What's New in WebGPU (Chrome 123)

François Beaufort
François Beaufort

DP4a built-in functions support in WGSL

DP4a (Dot Product of 4 Elements and Accumulate) refers to a set of GPU instructions commonly used in deep learning inference for quantization. It efficiently performs 8-bit integer dot products to accelerate the computation of such int8-quantized models. It can save (up to 75%) of the memory and network bandwidth and improve the performance of any machine learning models in inferencing compared with their f32 version. As a result, it's now heavily used within many popular AI frameworks.

When the "packed_4x8_integer_dot_product" WGSL language extension is present in navigator.gpu.wgslLanguageFeatures, you can now use 32-bit integer scalars packing 4-component vectors of 8-bit integers as inputs to the dot product instructions in your WGSL shader code with the dot4U8Packed and dot4I8Packed built-in functions. You can also use packing and unpacking instructions with packed 4-component vectors of 8-bit integers with pack4xI8, pack4xU8, pack4xI8Clamp, pack4xU8Clamp, unpack4xI8, and unpack4xU8 WGSL built-in functions.

It's recommended to use a requires-directive to signal the potential for non-portability with requires packed_4x8_integer_dot_product; at the top of your WGSL shader code. See the following example and issue tint:1497.

if (!navigator.gpu.wgslLanguageFeatures.has("packed_4x8_integer_dot_product")) {
  throw new Error(`DP4a built-in functions are not available`);
}

const adapter = await navigator.gpu.requestAdapter();
const device = await adapter.requestDevice();

const shaderModule = device.createShaderModule({ code: `
  requires packed_4x8_integer_dot_product;

  fn main() {
    const result: u32 = dot4U8Packed(0x01020304u, 0x02040405u); // 42
  }`,
});

Special thanks to Intel's Web Graphics team in Shanghai for driving this specification and implementation to completion!

Unrestricted pointer parameters in WGSL

The "unrestricted_pointer_parameters" WGSL language extension loosens restrictions on which pointers can be passed to WGSL functions:

  • Parameter pointers of storage, uniform and workgroup address spaces to user declared functions.

  • Passing pointers to structure members and array elements to user declared functions.

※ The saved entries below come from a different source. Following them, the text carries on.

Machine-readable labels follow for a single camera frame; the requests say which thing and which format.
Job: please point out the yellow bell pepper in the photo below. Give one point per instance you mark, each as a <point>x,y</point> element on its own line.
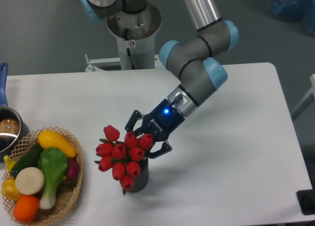
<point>9,189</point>

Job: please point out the black device at table edge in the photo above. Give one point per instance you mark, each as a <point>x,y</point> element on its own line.
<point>306,199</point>

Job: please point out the blue handled saucepan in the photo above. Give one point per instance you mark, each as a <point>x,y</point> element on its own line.
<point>12,127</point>

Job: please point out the orange fruit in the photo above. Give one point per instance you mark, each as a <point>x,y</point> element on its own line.
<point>26,208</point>

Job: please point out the cream round bun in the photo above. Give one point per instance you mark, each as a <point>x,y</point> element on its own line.
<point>29,181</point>

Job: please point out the green bok choy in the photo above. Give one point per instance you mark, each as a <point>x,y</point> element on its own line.
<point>53,164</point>

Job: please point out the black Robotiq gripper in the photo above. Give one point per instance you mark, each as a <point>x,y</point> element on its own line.
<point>160,123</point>

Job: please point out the dark green cucumber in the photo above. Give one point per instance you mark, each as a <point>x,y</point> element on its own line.
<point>28,160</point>

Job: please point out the dark grey ribbed vase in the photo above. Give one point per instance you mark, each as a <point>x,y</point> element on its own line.
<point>141,181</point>

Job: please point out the blue plastic bag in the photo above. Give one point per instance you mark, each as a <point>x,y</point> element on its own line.
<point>294,11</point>

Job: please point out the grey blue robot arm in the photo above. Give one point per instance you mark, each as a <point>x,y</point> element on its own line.
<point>192,62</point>

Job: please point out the yellow squash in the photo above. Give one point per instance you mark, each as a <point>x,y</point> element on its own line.
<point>51,139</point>

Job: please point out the red tulip bouquet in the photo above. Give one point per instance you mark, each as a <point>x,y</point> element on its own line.
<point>122,158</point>

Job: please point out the white frame at right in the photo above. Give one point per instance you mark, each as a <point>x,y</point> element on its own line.
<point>305,101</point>

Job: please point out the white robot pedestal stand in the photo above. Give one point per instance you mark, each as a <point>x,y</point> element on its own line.
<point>135,37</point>

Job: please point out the woven wicker basket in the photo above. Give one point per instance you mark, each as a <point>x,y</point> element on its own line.
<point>67,192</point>

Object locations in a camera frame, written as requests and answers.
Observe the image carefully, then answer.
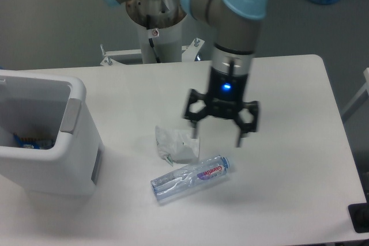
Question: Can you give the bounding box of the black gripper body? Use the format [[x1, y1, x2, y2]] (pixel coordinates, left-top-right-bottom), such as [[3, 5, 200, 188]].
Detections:
[[205, 67, 248, 119]]

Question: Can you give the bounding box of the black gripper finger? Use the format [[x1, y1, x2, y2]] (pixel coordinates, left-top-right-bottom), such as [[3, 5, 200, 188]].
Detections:
[[183, 89, 208, 139], [234, 101, 259, 147]]

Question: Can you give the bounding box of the white trash can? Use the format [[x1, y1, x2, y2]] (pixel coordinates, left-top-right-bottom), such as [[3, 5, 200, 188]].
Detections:
[[1, 70, 104, 195]]

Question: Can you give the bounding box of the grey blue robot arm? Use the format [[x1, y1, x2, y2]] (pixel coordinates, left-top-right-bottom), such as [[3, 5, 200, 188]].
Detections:
[[105, 0, 268, 138]]

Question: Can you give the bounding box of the blue trash inside can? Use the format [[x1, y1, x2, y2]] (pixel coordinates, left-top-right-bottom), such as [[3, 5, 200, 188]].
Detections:
[[13, 133, 55, 150]]

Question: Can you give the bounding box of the crumpled white plastic bag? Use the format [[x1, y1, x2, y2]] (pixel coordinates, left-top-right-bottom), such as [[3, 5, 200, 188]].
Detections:
[[155, 126, 200, 166]]

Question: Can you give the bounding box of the clear plastic water bottle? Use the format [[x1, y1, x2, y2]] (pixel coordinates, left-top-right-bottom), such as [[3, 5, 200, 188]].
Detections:
[[150, 155, 235, 205]]

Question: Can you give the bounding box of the black device at table corner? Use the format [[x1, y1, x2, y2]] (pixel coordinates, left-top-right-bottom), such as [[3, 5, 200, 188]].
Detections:
[[348, 203, 368, 233]]

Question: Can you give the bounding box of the white pedestal base frame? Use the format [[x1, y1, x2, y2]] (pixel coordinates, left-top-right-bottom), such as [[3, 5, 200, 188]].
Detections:
[[99, 37, 214, 67]]

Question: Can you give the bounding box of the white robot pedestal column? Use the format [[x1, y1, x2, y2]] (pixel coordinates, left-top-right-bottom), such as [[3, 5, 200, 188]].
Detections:
[[125, 0, 191, 64]]

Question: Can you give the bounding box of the white frame at right edge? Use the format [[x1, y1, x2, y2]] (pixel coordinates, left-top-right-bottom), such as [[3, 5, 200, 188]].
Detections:
[[341, 67, 368, 123]]

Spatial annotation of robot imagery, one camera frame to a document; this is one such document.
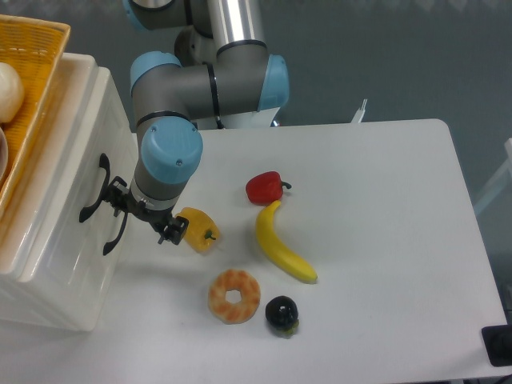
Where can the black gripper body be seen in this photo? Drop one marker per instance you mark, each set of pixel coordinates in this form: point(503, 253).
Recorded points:
point(158, 214)

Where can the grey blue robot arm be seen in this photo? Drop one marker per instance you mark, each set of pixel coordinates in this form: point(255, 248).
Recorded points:
point(169, 96)

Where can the white drawer cabinet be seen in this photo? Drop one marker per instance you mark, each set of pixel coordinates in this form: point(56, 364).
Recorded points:
point(47, 302)

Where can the yellow bell pepper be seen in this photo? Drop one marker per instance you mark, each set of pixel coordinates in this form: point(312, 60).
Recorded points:
point(202, 232)

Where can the red bell pepper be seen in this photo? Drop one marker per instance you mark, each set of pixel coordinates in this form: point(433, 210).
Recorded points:
point(266, 188)

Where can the yellow banana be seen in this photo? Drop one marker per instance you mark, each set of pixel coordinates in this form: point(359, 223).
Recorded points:
point(277, 251)

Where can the orange glazed donut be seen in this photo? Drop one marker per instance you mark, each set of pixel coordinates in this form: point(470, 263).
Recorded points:
point(234, 296)

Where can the white round bun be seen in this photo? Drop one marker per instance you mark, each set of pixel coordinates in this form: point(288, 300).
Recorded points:
point(12, 92)

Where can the yellow wicker basket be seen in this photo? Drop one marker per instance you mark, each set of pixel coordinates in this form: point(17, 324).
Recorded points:
point(33, 47)

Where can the black device at edge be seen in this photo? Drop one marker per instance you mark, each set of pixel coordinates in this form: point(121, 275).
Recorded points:
point(497, 340)

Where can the white table frame bracket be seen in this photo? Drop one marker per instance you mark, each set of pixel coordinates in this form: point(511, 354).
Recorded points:
point(360, 112)

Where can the white frame at right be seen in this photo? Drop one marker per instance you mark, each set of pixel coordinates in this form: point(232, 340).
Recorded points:
point(496, 184)

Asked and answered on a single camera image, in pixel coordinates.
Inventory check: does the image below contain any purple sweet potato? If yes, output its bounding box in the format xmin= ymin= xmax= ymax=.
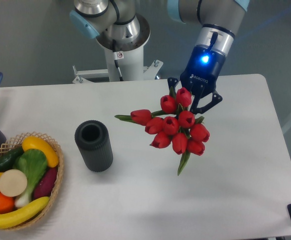
xmin=33 ymin=167 xmax=58 ymax=200

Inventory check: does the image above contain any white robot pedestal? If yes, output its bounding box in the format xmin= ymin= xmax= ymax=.
xmin=72 ymin=14 xmax=164 ymax=84

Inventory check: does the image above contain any black cable on pedestal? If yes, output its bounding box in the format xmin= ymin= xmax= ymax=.
xmin=111 ymin=39 xmax=124 ymax=82

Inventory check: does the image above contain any red tulip bouquet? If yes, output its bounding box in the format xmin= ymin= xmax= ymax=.
xmin=115 ymin=87 xmax=210 ymax=175

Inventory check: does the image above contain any green bok choy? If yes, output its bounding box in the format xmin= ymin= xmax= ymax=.
xmin=13 ymin=149 xmax=48 ymax=209

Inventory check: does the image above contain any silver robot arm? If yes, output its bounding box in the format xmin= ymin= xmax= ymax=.
xmin=69 ymin=0 xmax=249 ymax=114

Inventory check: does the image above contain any dark grey ribbed vase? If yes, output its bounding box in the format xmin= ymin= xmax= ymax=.
xmin=74 ymin=120 xmax=113 ymax=172

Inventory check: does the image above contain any blue Robotiq gripper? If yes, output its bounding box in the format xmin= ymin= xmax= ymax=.
xmin=166 ymin=45 xmax=228 ymax=116

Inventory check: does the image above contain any yellow banana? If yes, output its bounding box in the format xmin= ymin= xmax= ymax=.
xmin=0 ymin=196 xmax=50 ymax=229

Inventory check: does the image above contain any beige round disc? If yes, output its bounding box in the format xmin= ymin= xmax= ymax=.
xmin=0 ymin=169 xmax=28 ymax=197

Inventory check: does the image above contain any woven wicker basket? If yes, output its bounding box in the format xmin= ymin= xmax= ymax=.
xmin=0 ymin=132 xmax=64 ymax=230

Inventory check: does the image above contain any dark green cucumber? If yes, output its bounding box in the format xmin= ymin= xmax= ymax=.
xmin=0 ymin=146 xmax=24 ymax=173

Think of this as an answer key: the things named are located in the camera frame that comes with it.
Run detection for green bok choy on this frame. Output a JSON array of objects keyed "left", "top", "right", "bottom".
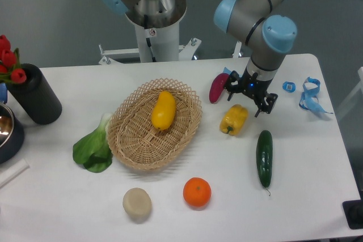
[{"left": 73, "top": 113, "right": 113, "bottom": 173}]

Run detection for green cucumber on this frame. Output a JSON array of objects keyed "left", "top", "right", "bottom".
[{"left": 256, "top": 130, "right": 273, "bottom": 196}]

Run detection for purple sweet potato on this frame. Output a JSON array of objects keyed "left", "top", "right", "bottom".
[{"left": 209, "top": 73, "right": 229, "bottom": 104}]

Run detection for woven wicker basket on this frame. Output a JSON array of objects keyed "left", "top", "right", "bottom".
[{"left": 107, "top": 79, "right": 202, "bottom": 171}]

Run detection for beige round potato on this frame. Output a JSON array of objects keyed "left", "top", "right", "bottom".
[{"left": 123, "top": 188, "right": 152, "bottom": 219}]

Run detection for blue ribbon lanyard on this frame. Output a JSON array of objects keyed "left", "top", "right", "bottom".
[{"left": 299, "top": 77, "right": 334, "bottom": 117}]

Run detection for black cylindrical vase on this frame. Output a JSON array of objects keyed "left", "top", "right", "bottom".
[{"left": 6, "top": 63, "right": 62, "bottom": 125}]

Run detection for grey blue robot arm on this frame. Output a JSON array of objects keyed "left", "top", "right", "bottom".
[{"left": 102, "top": 0, "right": 297, "bottom": 113}]

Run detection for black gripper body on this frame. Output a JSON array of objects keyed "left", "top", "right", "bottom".
[{"left": 239, "top": 69, "right": 272, "bottom": 100}]

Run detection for red artificial tulips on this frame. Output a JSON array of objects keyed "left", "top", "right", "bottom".
[{"left": 1, "top": 35, "right": 27, "bottom": 84}]

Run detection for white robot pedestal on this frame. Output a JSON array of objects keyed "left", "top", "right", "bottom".
[{"left": 102, "top": 0, "right": 202, "bottom": 63}]

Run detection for orange mandarin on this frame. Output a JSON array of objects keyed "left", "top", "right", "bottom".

Check out Pointers As Function Parameters | Tour of WGSL to learn more about it.

This feature can be feature-detected using navigator.gpu.wgslLanguageFeatures. It's recommended to always use a requires-directive to signal the potential for non-portability with requires unrestricted_pointer_parameters; at the top of your WGSL shader code. See the following example, the WGSL spec changes, and issue tint:2053.

if (!navigator.gpu.wgslLanguageFeatures.has("unrestricted_pointer_parameters")) {
  throw new Error(`Unrestricted pointer parameters are not available`);
}

const adapter = await navigator.gpu.requestAdapter();
const device = await adapter.requestDevice();

const shaderModule = device.createShaderModule({ code: `
  requires unrestricted_pointer_parameters;

  @group(0) @binding(0) var<storage, read_write> S : i32;

  fn func(pointer : ptr<storage, i32, read_write>) {
    *pointer = 42;
  }

  @compute @workgroup_size(1)
  fn main() {
    func(&S);
  }`
});

Syntax sugar for dereferencing composites in WGSL

When the "pointer_composite_access" WGSL language extension is present in navigator.gpu.wgslLanguageFeatures, your WGSL shader code now supports access to components of complex data types using the same dot (.) syntax whether you're working directly with the data or with a pointer to it. Here's how it works:

  • If foo is a pointer: foo.bar is a more convenient way to write (*foo).bar. The asterisk (*) would normally be needed to turn the pointer into a "reference" that can be dereferenced, but now both pointers and references are much more similar and almost interchangeable.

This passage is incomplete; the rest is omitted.